Years pass and news that Nipa’s marriage failed saddens her. The passage of time is stark here where things are in their final stages. Yonah’s prostate cancer spread to his whole body and in his final moments, Lucia goes to him. I think they’re in Ohio? God, I don’t remember but it’s somewhere in the states because Yonah had a business and two homes. The last months of his life the two catch up and they are obviously still devoted to each other. Jie visits to say goodbye, and this is the first time the sisters have spoken since she stopped her sister from kidnapping her niece. Their relationship defrosts in time for the final chapter. Lucia’s death is left ambiguous. Either the grief of Yonah’s death drove her to such lengths as to kill herself, or it was a mere accident. Either way she was found frozen to death beneath a tree. Esperanza was ten years old. Much, much later when Esperanza is in the Big Apple to start college, Tia Miranda meets with her and speaks with her about her mother.
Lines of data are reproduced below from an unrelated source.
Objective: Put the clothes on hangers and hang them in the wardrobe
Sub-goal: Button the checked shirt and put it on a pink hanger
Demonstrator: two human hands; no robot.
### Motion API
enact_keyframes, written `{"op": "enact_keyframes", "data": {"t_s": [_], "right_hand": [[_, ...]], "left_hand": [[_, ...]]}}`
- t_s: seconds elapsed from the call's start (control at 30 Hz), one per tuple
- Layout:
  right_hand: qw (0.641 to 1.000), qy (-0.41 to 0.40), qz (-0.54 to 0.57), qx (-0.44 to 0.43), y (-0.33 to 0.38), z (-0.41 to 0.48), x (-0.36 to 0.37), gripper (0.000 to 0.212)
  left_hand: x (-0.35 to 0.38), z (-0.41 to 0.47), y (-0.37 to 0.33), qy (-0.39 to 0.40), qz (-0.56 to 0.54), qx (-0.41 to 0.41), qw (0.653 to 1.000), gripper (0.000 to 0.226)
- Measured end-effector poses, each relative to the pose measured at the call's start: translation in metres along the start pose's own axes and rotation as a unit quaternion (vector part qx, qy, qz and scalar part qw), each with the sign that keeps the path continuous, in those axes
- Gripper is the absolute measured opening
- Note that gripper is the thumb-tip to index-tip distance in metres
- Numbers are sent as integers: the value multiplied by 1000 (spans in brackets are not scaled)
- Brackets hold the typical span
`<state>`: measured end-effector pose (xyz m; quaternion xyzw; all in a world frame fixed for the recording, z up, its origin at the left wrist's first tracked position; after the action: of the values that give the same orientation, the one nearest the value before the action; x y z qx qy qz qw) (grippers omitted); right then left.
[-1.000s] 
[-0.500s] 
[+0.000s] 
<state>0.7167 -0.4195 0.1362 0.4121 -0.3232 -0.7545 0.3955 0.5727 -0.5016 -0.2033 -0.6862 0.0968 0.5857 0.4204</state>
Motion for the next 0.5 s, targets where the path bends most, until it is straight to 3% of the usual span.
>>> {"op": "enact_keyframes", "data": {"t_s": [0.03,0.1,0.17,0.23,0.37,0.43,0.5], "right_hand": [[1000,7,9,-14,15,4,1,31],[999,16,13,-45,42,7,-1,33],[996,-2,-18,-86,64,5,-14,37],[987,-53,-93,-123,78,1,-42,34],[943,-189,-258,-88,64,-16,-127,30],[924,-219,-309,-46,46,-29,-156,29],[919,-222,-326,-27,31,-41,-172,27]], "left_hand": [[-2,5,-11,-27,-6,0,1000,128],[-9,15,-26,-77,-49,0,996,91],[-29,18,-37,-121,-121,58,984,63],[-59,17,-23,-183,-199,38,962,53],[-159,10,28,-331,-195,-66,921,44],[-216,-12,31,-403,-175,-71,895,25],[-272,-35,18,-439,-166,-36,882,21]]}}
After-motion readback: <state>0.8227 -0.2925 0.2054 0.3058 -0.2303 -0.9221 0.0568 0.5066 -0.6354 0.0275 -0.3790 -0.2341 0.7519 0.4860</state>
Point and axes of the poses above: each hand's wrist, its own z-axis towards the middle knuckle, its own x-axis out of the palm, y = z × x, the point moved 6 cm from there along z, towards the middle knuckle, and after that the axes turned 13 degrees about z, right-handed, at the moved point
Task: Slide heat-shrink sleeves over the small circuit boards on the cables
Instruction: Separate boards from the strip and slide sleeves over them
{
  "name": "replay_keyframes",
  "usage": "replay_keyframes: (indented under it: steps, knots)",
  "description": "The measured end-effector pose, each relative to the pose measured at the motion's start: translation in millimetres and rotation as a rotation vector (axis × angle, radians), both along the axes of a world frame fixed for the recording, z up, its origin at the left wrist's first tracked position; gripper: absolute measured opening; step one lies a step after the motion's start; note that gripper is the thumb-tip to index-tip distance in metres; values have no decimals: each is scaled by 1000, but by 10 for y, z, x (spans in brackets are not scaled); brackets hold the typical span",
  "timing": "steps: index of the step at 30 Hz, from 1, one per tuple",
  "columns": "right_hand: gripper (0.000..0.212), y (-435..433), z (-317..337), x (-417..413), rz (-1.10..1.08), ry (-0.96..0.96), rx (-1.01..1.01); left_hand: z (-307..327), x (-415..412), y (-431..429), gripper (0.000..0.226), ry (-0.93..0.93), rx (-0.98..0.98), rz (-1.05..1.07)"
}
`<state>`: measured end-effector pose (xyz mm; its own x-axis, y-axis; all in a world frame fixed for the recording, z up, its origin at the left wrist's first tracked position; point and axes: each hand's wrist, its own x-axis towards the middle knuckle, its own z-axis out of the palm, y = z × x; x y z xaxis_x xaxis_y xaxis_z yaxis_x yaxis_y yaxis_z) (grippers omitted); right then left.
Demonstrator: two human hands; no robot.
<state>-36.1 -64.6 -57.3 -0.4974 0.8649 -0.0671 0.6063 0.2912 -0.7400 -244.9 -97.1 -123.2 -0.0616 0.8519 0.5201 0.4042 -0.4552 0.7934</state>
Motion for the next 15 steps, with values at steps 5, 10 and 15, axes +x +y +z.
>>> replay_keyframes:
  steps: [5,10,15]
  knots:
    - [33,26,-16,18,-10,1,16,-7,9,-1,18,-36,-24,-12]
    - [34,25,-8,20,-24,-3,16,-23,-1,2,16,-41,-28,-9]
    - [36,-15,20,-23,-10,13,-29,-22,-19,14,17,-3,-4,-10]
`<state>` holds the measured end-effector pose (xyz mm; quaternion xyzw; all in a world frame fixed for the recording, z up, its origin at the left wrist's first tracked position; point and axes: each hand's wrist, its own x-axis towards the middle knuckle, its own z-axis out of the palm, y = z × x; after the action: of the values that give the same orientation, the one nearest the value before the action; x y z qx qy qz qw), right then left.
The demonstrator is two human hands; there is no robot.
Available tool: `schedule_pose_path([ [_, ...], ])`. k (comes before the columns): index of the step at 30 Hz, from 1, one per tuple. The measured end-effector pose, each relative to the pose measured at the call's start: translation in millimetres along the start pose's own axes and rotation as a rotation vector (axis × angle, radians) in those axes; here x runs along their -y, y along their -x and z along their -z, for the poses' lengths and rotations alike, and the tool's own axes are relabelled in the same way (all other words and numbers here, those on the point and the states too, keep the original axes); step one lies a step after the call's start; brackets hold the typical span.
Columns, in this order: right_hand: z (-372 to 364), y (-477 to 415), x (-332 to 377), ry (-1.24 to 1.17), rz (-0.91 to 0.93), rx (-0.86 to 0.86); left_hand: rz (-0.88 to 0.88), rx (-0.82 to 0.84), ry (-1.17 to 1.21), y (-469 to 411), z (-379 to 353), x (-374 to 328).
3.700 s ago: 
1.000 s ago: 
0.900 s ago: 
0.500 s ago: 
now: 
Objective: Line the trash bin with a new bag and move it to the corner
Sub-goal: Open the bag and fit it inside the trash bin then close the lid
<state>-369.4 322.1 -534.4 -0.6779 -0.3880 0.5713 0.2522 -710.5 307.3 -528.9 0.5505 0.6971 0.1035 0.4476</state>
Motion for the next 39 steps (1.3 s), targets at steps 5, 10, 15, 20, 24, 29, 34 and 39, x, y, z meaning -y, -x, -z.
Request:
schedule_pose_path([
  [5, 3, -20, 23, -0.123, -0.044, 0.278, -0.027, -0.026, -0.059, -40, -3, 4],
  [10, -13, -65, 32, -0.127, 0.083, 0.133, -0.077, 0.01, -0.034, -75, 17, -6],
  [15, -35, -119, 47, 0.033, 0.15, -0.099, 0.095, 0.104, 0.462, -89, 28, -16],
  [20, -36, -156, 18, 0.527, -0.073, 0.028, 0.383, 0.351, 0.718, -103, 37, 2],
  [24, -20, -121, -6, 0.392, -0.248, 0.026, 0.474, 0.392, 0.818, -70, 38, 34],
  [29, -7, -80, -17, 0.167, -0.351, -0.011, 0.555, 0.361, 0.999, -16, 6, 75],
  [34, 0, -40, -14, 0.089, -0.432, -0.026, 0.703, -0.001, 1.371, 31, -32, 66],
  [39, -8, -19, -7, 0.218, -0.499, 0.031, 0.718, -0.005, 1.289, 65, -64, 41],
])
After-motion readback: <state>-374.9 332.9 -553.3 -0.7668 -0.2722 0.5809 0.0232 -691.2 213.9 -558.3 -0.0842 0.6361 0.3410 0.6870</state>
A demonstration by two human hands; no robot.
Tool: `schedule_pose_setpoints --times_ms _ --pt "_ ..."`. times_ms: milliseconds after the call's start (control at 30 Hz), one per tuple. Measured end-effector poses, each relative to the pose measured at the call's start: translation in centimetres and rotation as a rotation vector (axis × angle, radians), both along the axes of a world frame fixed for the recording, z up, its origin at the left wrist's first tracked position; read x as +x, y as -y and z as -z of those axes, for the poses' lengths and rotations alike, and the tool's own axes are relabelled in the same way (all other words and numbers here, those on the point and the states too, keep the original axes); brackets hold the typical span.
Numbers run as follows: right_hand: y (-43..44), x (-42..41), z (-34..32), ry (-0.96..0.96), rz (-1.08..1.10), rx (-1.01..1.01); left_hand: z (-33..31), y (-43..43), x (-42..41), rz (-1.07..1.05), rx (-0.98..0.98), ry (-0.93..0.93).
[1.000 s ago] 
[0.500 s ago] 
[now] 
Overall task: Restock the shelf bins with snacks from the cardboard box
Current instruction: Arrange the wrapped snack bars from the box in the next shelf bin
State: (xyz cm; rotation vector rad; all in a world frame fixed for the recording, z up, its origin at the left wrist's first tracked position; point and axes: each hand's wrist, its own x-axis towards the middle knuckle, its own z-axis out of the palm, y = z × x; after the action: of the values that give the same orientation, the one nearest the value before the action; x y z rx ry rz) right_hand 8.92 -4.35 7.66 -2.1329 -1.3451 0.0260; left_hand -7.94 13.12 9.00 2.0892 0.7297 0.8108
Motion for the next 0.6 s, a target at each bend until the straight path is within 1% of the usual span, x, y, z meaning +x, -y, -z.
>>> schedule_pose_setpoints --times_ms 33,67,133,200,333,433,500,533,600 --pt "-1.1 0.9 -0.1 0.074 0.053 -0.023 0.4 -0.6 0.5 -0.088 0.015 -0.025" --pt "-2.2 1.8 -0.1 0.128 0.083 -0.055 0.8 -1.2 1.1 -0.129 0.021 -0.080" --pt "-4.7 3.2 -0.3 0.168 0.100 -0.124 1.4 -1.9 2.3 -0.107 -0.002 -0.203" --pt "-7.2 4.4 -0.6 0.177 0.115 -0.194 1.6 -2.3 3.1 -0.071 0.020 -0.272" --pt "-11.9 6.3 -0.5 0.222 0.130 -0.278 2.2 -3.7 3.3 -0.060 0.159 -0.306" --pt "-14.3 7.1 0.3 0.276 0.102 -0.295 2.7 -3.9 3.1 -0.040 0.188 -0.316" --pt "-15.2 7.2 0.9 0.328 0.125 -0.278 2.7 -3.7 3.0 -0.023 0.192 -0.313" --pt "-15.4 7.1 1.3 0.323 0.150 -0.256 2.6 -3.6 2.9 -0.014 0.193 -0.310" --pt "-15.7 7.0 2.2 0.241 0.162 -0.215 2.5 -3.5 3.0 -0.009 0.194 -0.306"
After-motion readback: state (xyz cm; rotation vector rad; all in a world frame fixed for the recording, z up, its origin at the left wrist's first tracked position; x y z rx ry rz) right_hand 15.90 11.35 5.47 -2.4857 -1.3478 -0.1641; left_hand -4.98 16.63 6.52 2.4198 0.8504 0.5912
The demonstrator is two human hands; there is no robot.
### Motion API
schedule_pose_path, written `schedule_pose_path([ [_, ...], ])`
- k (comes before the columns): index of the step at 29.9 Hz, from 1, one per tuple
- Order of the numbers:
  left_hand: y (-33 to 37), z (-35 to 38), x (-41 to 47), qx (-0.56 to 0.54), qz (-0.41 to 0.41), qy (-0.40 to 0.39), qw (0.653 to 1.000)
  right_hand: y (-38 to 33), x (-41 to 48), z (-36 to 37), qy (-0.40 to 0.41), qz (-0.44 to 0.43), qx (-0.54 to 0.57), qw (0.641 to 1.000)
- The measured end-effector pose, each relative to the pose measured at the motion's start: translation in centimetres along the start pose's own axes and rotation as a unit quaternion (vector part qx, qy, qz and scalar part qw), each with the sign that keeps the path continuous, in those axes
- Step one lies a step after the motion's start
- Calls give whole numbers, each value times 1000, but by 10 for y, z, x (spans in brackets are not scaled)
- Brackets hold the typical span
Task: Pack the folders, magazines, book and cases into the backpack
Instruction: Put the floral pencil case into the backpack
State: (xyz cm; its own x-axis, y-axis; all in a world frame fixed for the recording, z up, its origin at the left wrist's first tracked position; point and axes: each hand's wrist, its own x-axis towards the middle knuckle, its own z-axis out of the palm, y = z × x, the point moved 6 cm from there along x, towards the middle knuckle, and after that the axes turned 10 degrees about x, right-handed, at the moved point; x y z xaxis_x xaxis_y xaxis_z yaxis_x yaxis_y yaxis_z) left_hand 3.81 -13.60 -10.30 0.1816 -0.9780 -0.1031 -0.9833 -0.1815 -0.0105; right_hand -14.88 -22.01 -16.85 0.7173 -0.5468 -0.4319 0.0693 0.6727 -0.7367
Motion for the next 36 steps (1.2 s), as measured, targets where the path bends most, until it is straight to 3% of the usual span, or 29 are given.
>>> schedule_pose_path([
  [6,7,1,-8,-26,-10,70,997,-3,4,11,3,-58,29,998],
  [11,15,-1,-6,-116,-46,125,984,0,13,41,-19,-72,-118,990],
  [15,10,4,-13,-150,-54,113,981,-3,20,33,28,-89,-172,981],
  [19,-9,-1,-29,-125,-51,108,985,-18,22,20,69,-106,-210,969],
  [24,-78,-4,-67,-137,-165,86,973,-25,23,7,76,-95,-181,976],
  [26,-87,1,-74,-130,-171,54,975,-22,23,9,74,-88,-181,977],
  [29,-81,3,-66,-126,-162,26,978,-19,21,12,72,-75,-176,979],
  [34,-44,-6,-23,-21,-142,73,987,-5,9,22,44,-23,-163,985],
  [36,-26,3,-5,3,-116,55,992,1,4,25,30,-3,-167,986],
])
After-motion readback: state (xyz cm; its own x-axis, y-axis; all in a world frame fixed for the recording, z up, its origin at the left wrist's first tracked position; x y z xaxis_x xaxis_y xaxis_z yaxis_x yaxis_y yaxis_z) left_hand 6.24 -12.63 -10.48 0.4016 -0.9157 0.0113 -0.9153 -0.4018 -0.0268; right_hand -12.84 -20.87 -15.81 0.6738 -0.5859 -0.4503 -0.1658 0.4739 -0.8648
She always said if she went to visit Yonah, she wouldn’t be able too come back. I think Lucia’s death was a suicide out of deeply devoted grief that, I think, could have only been stopped if Esperanza was there with her. I didn’t expect the book to end this way, I honestly thought the sisters would make up in some grand way, but books aren’t movies and you don’t always get a happy ending. This was a book about fragility, familial love, mental illness, and how tough it is to be connected to one another, but how absolutely vital it is. It was a beautiful book, definitely worth reading for the diverse points of view.